* _Task prompt_: Starting at the first line and ending at the last, output the data exactly.

* _The data_:
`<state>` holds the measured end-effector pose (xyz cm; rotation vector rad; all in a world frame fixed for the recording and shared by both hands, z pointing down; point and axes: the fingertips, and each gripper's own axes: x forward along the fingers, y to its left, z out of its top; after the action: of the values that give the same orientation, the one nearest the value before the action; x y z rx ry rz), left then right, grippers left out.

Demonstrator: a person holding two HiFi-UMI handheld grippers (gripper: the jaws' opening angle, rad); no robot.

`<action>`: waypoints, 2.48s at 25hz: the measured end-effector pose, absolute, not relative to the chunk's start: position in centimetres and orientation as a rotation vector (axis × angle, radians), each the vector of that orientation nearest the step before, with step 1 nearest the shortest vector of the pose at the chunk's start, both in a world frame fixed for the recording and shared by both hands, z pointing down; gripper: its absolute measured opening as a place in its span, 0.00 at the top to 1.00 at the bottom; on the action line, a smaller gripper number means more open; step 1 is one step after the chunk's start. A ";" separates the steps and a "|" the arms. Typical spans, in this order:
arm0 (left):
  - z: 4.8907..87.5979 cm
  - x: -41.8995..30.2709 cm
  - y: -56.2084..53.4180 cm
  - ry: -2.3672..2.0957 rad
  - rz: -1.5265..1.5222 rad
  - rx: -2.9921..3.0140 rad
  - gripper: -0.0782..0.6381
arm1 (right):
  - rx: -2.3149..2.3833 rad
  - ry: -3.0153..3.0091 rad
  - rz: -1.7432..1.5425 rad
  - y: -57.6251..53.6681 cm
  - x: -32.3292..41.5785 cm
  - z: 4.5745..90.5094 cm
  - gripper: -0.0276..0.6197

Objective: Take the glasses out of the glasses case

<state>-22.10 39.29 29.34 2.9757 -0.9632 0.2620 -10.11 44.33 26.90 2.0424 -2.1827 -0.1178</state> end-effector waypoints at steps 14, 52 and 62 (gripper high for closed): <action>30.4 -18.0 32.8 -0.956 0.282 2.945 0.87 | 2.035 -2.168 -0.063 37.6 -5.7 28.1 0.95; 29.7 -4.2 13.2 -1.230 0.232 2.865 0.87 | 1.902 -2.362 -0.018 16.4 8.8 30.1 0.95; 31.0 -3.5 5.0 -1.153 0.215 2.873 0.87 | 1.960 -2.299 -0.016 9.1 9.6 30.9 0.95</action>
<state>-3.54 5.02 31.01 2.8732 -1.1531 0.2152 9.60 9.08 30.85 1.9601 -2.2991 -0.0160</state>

* _Result_:
`<state>` holds the measured end-effector pose (xyz cm; rotation vector rad; all in a world frame fixed for the recording and shared by both hands, z pointing down; point and axes: the fingertips, and each gripper's own axes: x forward along the fingers, y to its left, z out of its top; after the action: of the values that give the same orientation, the one nearest the value before the action; x y z rx ry rz), left then right, grippers left out.

Demonstrator: a person holding two HiFi-UMI handheld grippers (gripper: the jaws' opening angle, rad); no robot.

`<action>`: waypoints, 2.48s at 25hz: the measured end-effector pose, absolute, not relative to the chunk's start: position in centimetres and orientation as a rotation vector (axis × angle, radians), each the vector of that orientation nearest the step before, with step 1 nearest the shortest vector of the pose at the chunk's start, both in a world frame fixed for the recording and shared by both hands, z pointing down; gripper: its absolute measured opening as a place in its span, 0.00 at the top to 1.00 at the bottom; on the action line, a smaller gripper number means more open; step 1 is one step after the chunk's start. A ";" separates the steps and a "|" the arms. Typical spans, in this order:
arm0 (left):
  - z: 4.8907..87.5979 cm
  - x: -41.8995..30.2709 cm
  - y: -56.2084..53.4180 cm
  - ry: -2.3672..2.0957 rad
  - rz: -1.5265..1.5222 rad
  - rx: -2.9921..3.0140 rad
  - gripper: -0.0782..0.6381
arm1 (right):
  - rx: -2.3149..2.3833 rad
  - ry: -3.0153..3.0091 rad
  - rz: -1.7432..1.5425 rad
  - y: -57.6251..53.6681 cm
  - x: -32.3292..41.5785 cm
  - z: 4.5745..90.5094 cm
  - gripper: -0.0276..0.6197

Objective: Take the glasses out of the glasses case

<state>-22.10 39.29 29.34 2.9757 -0.9632 0.2620 -10.11 44.33 26.90 2.0424 -2.1827 -0.1178</state> end-effector waypoints at steps 14, 52 and 62 (gripper high for closed): <action>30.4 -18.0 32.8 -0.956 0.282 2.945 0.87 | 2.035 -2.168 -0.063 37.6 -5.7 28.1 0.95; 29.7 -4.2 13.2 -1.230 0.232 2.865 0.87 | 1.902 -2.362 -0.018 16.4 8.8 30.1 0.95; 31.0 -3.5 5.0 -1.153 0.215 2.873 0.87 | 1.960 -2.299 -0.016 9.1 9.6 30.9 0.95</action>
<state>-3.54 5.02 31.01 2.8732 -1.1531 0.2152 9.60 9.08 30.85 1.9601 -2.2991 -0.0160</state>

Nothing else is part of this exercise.